From cdd674ed314c5addad72b71a14c16df1592f9502 Mon Sep 17 00:00:00 2001
From: Javier Rodriguez Zaurin
 <javierrodriguezzaurin@Javiers-MacBook-Pro.local>
Date: Tue, 10 May 2022 23:55:15 +0200
Subject: [PATCH] Self Supervised runs for 4 attention-based models. The
 Perceiver will not be supported and not need to test the MLP-ATtention models

---
 .../scripts/adult_census_self_supervised.py   | 52 ++++++++---
 .../self_supervised_training/_denoise_mlps.py | 37 ++++++--
 .../self_supervised_model.py                  | 89 ++++++++-----------
 3 files changed, 112 insertions(+), 66 deletions(-)

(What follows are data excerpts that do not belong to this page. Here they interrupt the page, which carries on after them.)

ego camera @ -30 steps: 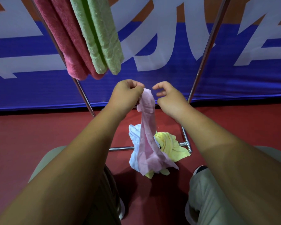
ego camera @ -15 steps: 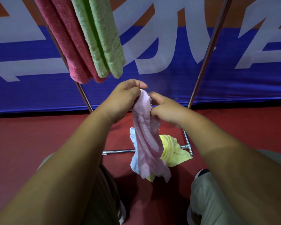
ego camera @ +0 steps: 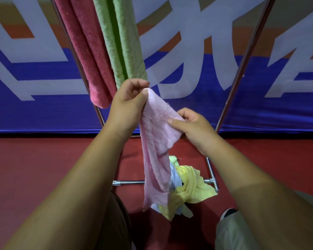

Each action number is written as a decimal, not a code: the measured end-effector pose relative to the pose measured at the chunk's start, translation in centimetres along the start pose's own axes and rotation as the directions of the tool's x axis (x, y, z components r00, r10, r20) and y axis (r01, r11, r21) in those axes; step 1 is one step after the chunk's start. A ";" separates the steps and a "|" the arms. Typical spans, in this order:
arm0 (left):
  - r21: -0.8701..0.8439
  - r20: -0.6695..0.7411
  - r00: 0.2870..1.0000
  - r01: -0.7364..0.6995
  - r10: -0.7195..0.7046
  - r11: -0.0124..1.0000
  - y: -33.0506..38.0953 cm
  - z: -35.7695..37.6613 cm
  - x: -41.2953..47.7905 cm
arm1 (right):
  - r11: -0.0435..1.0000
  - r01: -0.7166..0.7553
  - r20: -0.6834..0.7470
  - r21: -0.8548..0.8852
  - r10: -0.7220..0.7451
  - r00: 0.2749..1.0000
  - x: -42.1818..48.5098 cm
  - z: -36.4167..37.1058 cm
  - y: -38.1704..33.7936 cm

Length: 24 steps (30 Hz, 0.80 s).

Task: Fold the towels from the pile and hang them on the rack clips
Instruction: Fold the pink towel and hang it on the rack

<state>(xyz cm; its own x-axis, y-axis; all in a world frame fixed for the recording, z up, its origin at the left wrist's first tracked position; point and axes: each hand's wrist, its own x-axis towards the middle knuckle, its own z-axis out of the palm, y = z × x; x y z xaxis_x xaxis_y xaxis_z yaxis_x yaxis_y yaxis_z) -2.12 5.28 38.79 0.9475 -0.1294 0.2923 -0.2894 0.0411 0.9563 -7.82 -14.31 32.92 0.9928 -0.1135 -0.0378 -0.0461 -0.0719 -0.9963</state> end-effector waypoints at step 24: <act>-0.005 -0.287 0.948 -0.148 0.141 0.989 11.4 -3.6 -2.2 | 0.929 0.215 -0.194 0.302 -0.160 0.968 -4.0 -1.2 -14.9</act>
<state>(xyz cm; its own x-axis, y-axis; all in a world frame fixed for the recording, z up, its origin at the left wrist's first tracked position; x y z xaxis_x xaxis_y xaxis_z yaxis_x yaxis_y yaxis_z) -6.98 9.63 49.07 0.8960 0.1670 0.4113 -0.4262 0.0644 0.9023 -11.20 -13.98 47.98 0.9468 -0.2907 0.1381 0.2035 0.2083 -0.9567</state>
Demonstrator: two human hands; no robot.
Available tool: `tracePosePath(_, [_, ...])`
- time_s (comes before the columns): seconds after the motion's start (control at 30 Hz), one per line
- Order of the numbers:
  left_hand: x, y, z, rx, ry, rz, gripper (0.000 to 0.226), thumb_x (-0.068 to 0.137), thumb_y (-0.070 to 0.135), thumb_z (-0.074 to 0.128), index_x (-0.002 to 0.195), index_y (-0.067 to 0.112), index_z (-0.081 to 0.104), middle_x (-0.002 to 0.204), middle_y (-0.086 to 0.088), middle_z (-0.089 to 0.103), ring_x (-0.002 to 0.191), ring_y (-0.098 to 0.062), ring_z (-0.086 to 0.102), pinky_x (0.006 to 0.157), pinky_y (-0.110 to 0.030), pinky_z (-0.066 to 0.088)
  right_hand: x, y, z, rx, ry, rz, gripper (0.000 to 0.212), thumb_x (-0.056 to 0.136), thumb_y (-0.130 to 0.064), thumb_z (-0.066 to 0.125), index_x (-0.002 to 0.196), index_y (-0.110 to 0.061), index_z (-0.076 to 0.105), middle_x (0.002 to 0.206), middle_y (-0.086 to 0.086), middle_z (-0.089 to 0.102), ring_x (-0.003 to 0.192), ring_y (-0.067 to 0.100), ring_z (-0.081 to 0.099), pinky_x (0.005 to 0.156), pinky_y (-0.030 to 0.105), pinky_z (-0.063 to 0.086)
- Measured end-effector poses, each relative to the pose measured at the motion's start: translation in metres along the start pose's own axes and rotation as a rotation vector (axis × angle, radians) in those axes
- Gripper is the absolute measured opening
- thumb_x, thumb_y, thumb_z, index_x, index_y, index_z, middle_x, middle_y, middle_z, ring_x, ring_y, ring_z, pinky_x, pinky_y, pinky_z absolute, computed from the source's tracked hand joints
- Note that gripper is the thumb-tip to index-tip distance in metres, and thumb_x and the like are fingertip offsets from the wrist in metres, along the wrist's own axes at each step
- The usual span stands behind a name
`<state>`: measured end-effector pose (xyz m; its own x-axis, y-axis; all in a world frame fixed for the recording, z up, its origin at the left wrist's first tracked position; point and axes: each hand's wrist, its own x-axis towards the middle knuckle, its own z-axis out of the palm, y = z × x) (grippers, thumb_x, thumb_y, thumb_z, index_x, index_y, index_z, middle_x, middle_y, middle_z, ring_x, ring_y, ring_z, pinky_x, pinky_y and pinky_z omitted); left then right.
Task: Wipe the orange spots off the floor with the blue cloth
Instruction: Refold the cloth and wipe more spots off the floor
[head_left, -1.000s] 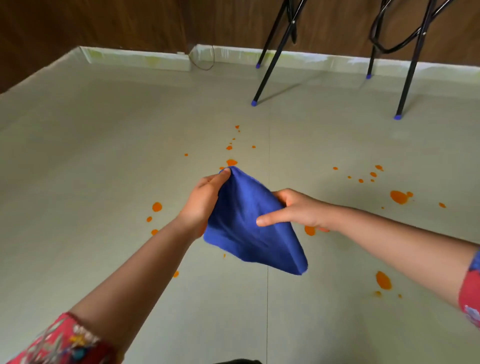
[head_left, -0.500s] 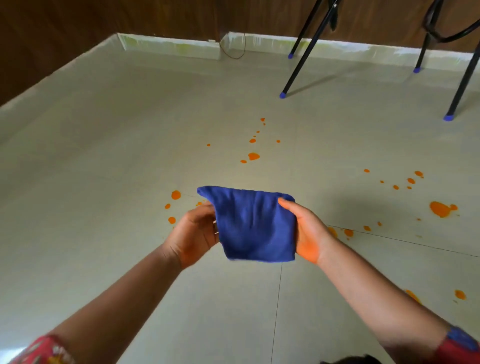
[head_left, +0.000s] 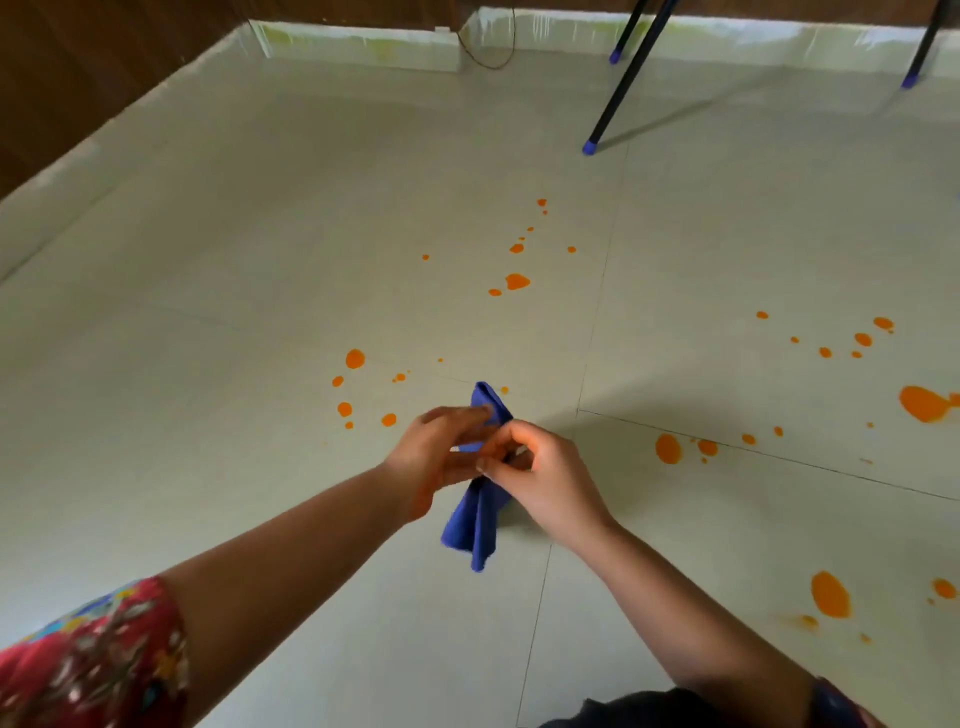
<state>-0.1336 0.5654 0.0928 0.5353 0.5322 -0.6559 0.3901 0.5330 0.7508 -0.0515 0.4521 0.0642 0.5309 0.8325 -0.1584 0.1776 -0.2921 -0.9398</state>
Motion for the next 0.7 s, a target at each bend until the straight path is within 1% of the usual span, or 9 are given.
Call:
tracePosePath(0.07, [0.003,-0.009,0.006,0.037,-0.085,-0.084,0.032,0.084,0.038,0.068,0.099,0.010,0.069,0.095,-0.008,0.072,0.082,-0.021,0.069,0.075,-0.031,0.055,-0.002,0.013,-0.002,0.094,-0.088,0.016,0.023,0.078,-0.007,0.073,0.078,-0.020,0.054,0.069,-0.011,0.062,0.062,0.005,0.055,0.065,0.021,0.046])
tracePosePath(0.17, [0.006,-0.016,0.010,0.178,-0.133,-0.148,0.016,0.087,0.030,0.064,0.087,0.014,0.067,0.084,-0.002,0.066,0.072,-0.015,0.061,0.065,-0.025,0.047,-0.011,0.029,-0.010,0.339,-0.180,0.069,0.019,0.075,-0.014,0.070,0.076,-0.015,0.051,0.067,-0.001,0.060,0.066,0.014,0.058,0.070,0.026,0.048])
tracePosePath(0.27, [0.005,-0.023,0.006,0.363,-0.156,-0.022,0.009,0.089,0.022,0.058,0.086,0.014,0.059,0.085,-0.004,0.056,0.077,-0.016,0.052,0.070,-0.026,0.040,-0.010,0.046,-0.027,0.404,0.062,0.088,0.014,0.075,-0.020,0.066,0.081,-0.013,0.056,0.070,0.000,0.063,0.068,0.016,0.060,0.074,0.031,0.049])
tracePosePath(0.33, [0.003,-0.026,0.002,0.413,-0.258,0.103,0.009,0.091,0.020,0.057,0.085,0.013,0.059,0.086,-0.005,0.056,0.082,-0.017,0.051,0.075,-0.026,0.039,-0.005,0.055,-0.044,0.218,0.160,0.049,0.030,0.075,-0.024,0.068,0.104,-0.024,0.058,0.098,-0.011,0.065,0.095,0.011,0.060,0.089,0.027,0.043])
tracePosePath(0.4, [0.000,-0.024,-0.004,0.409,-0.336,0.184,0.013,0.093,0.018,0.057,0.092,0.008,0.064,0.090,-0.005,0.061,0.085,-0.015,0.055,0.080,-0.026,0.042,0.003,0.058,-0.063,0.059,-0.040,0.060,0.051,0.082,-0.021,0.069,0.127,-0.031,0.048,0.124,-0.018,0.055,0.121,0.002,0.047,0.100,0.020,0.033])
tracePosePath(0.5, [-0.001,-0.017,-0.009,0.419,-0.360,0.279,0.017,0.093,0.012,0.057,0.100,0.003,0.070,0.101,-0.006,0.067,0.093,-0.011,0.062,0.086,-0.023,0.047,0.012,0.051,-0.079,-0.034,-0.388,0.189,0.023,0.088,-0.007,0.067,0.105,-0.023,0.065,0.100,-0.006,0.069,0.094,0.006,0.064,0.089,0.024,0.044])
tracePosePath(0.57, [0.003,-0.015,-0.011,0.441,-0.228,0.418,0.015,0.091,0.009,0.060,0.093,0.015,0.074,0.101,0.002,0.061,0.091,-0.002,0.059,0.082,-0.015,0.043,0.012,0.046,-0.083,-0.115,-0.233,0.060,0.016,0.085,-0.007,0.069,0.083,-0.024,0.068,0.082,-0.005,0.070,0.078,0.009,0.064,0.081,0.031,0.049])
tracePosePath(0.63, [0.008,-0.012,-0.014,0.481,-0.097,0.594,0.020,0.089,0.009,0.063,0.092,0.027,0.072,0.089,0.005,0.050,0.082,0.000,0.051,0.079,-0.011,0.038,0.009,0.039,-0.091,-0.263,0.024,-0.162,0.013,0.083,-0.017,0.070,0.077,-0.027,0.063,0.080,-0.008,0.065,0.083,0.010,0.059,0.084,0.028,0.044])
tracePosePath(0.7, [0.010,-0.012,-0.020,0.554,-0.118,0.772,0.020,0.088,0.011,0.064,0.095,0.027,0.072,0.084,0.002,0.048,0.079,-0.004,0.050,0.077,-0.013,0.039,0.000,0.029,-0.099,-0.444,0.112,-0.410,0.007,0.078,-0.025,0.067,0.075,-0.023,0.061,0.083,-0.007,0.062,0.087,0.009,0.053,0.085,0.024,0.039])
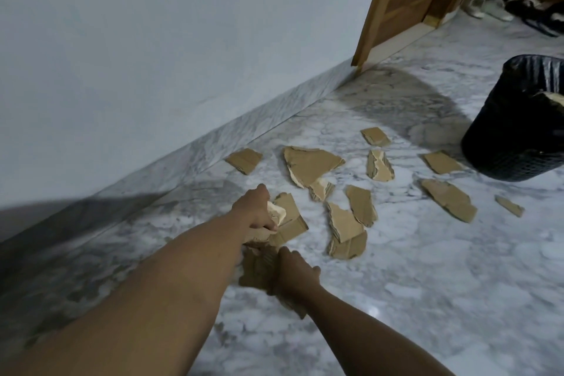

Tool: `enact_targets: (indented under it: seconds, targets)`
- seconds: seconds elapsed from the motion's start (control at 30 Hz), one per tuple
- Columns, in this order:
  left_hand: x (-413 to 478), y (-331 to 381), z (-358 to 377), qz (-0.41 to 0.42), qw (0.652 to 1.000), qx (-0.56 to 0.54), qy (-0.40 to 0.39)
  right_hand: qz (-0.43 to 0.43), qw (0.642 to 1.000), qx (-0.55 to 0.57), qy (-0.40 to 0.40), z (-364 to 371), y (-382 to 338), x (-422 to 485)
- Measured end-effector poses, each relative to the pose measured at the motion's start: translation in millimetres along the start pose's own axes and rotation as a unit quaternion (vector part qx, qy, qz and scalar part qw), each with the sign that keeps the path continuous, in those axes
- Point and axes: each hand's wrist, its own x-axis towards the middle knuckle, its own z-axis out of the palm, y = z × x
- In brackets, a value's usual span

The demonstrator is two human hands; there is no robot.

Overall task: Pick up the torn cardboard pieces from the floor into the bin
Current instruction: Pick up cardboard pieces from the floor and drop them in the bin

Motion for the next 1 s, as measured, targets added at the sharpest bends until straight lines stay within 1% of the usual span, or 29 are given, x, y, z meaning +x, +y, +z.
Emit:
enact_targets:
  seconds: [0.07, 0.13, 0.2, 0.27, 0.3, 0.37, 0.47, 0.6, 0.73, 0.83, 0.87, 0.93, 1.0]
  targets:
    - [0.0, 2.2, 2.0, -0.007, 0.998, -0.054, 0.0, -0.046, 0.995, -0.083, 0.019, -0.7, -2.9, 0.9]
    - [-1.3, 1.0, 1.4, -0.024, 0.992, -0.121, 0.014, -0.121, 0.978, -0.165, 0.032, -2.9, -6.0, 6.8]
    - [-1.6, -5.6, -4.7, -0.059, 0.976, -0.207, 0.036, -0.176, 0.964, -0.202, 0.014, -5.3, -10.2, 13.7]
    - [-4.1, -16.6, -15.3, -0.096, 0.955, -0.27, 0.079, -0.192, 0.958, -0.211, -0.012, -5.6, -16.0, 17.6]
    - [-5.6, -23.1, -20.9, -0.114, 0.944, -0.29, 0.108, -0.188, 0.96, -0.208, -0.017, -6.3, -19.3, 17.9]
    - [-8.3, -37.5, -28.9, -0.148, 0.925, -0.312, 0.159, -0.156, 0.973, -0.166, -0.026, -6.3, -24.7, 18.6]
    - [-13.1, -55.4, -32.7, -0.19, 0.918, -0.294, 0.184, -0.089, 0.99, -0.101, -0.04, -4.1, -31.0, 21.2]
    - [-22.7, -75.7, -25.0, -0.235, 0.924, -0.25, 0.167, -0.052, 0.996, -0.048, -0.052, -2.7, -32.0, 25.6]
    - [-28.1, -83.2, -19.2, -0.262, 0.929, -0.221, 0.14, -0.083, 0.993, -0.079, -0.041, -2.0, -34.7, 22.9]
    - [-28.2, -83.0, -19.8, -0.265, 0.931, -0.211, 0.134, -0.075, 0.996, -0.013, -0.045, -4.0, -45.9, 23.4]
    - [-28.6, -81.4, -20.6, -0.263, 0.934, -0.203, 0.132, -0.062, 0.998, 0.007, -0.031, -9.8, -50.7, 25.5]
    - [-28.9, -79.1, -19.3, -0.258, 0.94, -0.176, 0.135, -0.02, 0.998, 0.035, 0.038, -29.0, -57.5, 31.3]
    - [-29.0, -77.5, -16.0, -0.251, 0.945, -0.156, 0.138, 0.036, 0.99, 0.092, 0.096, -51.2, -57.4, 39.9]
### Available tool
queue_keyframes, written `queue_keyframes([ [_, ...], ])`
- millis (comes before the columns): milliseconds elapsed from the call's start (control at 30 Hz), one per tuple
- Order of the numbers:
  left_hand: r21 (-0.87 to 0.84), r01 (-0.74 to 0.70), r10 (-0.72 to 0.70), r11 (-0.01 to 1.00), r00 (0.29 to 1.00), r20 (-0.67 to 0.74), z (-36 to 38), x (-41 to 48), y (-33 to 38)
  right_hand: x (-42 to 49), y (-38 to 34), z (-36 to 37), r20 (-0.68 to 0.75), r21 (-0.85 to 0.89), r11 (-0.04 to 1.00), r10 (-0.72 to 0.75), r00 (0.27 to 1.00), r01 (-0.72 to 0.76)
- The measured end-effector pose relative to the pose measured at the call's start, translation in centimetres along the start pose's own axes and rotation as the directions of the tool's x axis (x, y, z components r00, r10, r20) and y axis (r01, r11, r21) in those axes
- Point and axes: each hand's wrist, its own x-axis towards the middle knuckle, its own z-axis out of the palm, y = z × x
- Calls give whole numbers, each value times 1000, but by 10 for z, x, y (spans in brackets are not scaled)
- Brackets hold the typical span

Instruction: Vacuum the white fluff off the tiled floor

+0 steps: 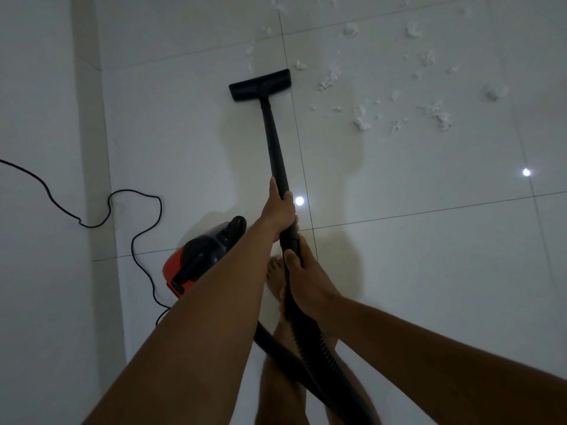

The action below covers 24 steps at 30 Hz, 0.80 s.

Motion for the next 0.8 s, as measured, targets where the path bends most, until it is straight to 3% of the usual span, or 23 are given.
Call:
queue_keyframes([
  [167, 191, -15, 21, 981, 999, -30, 0, -5, 2, 1, 0, 7, -36, -117, 993, 14, 999, -19],
  [433, 356, -22, 34, 934, 999, -30, -2, -9, 8, -1, 1, 10, -75, -130, 991, -24, 997, 15],
  [667, 328, -43, 55, 944, 998, -26, -3, -4, 3, 1, 0, 8, -69, -106, 994, -11, 998, 4],
  [800, 152, -40, 45, 988, 998, -32, -4, -3, -1, 2, 1, 10, -70, -98, 995, -19, 997, 12],
])
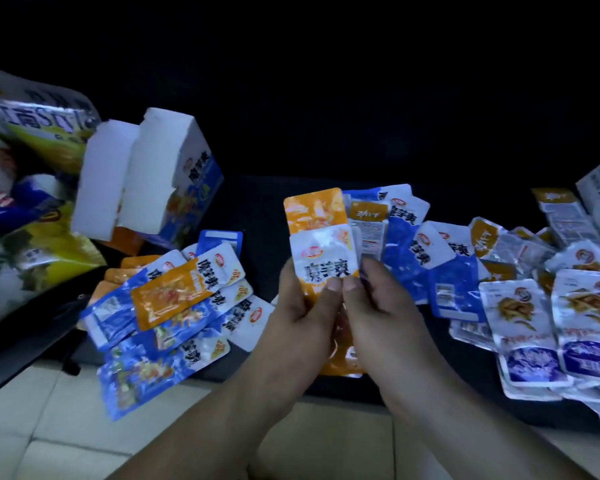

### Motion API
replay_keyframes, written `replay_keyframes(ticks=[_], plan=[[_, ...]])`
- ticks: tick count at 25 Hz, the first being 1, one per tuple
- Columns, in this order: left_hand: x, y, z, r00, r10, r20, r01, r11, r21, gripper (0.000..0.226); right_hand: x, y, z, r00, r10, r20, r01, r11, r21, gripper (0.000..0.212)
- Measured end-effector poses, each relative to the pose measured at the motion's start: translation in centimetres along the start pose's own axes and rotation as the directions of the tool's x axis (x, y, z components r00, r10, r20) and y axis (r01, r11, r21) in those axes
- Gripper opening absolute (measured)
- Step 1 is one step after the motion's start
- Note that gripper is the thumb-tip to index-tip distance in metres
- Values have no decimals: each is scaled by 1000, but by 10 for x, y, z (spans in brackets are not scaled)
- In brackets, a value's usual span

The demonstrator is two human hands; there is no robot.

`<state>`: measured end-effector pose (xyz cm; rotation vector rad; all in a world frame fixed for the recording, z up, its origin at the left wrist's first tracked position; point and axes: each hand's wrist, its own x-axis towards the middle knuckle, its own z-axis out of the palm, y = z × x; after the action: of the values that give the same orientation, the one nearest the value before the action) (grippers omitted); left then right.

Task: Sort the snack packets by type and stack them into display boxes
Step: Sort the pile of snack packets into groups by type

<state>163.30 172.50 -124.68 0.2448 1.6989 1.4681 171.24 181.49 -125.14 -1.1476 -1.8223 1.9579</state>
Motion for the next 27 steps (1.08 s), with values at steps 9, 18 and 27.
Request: replay_keyframes(ticks=[9,18,27], plan=[[3,21,-167,980,160,-116,-68,826,560,55,2,-1,81,924,42,380,105,928,-357,66],[18,6,-168,708,705,44,-120,59,991,30,15,8,51,968,-59,243,155,905,-396,39],[77,-17,-15,971,240,-7,-66,294,954,84,6,39,-78,981,-175,90,184,658,-730,54]])
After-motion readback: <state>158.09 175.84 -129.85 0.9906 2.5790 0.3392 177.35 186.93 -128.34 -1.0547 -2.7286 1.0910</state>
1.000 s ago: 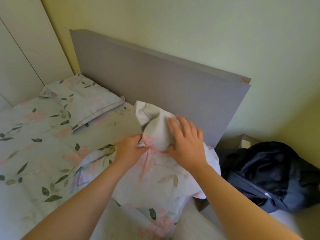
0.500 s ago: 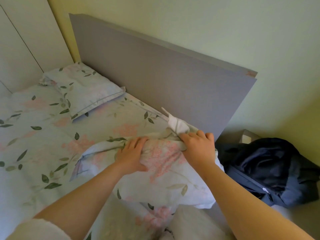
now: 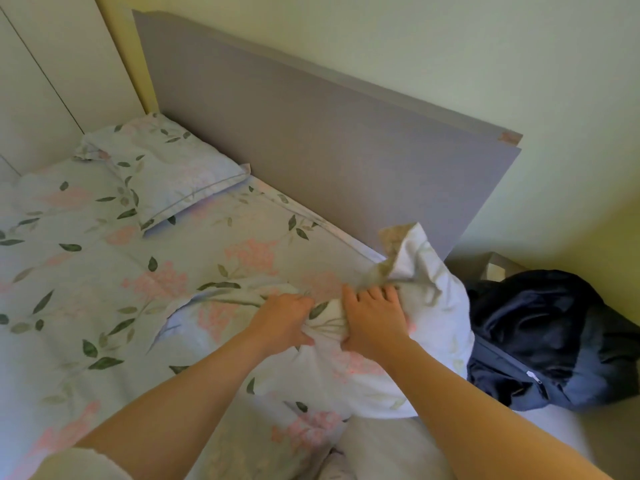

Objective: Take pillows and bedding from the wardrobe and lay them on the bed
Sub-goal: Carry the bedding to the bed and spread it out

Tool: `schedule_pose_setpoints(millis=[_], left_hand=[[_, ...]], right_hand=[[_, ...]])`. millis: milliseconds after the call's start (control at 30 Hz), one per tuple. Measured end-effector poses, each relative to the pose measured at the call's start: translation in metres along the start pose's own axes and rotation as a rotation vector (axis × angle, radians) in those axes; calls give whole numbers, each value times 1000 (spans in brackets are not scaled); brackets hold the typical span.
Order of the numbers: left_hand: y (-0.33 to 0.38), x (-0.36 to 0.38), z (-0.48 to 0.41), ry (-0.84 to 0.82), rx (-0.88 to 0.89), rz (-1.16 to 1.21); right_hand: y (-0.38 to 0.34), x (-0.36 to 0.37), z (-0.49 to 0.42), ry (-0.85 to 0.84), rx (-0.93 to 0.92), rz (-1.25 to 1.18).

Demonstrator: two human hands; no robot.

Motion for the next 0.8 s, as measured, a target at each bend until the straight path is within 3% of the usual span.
schedule_pose_setpoints(millis=[100, 233, 300, 467, 600, 800], left_hand=[[-2, 6, 7, -35, -22, 90], [-29, 21, 12, -202, -101, -183], [-42, 26, 12, -258, -152, -176], [-51, 23, 8, -199, -180, -62], [-69, 23, 12, -267, -271, -155], [-71, 0, 15, -10, -321, -229]], right_hand=[[0, 4, 1, 31, -17, 8], [-3, 6, 1, 83, -23, -43], [-2, 6, 1, 126, -24, -73], [4, 8, -2, 189, 37, -151], [2, 6, -1, 225, 67, -192], [0, -4, 0, 273, 176, -266]])
Point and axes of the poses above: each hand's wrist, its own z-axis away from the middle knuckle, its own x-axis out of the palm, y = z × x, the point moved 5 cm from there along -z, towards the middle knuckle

diff --git a/examples/scripts/adult_census_self_supervised.py b/examples/scripts/adult_census_self_supervised.py
index aa40887..78c9703 100644
--- a/examples/scripts/adult_census_self_supervised.py
+++ b/examples/scripts/adult_census_self_supervised.py
@@ -2,7 +2,13 @@ import numpy as np
 import torch
 import pandas as pd
 
-from pytorch_widedeep.models import TabTransformer
+from pytorch_widedeep.models import (
+    SAINT,
+    TabPerceiver,
+    FTTransformer,
+    TabFastFormer,
+    TabTransformer,
+)
 from pytorch_widedeep.datasets import load_adult
 from pytorch_widedeep.preprocessing import TabPreprocessor
 from pytorch_widedeep.self_supervised_training.self_supervised_trainer import (
@@ -57,19 +63,45 @@ if __name__ == "__main__":
     )
     X_tab = tab_preprocessor.fit_transform(df)
 
-    tab_mlp = TabTransformer(
+    tab_transformer = TabTransformer(
         column_idx=tab_preprocessor.column_idx,
         cat_embed_input=tab_preprocessor.cat_embed_input,
         continuous_cols=continuous_cols,
         embed_continuous=True,
-        mlp_hidden_dims=[200, 100],
-        mlp_dropout=0.2,
+        n_blocks=4,
     )
 
-    ss_trainer = SelfSupervisedTrainer(
-        model=tab_mlp,
-        preprocessor=tab_preprocessor,
-        cat_mlp_type="single",
-        cont_mlp_type="single",
+    saint = SAINT(
+        column_idx=tab_preprocessor.column_idx,
+        cat_embed_input=tab_preprocessor.cat_embed_input,
+        continuous_cols=continuous_cols,
+        cont_norm_layer="batchnorm",
+        n_blocks=4,
     )
-    ss_trainer.pretrain(X_tab, n_epochs=1, batch_size=256)
+
+    tab_fastformer = TabFastFormer(
+        column_idx=tab_preprocessor.column_idx,
+        cat_embed_input=tab_preprocessor.cat_embed_input,
+        continuous_cols=continuous_cols,
+        n_blocks=4,
+        n_heads=4,
+        share_qv_weights=False,
+        share_weights=False,
+    )
+
+    ft_transformer = FTTransformer(
+        column_idx=tab_preprocessor.column_idx,
+        cat_embed_input=tab_preprocessor.cat_embed_input,
+        continuous_cols=continuous_cols,
+        input_dim=32,
+        kv_compression_factor=0.5,
+        n_blocks=3,
+        n_heads=4,
+    )
+
+    for transformer_model in [tab_transformer, saint, tab_fastformer, ft_transformer]:
+        ss_trainer = SelfSupervisedTrainer(
+            model=transformer_model,
+            preprocessor=tab_preprocessor,
+        )
+        ss_trainer.pretrain(X_tab, n_epochs=1, batch_size=256)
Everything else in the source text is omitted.